Task to complete. Repeat the listing below line by line, exactly, leaving its pictures behind.

--- Supplied material Enclosed Below ---

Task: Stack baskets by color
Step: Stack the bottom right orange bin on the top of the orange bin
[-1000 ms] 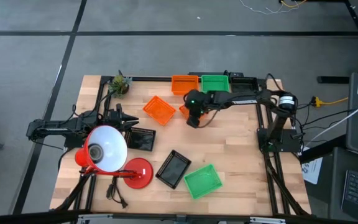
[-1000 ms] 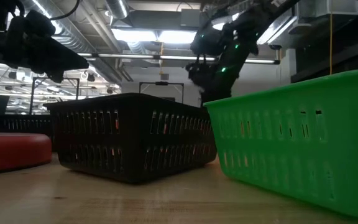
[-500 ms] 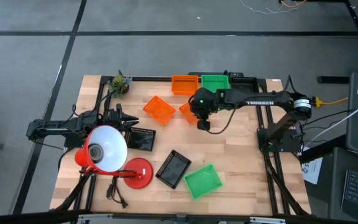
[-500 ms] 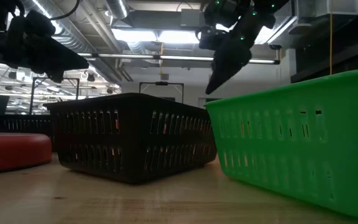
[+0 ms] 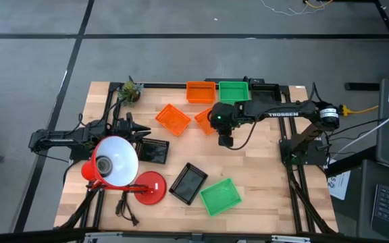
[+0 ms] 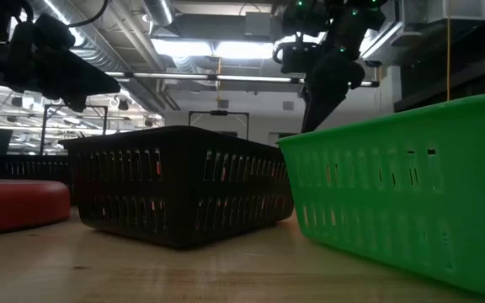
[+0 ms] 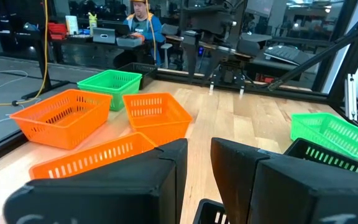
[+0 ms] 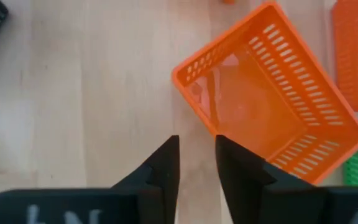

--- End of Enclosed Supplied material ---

Response to the task.
Task: Stack baskets by color
Step: Stack the bottom right orange bin on the top of the orange bin
[-1000 ms] 
[-1000 ms] 
[-500 ms] 
[-500 ms] 
[+0 ms] 
[+0 ms] 
[+0 ms] 
[+0 ms] 

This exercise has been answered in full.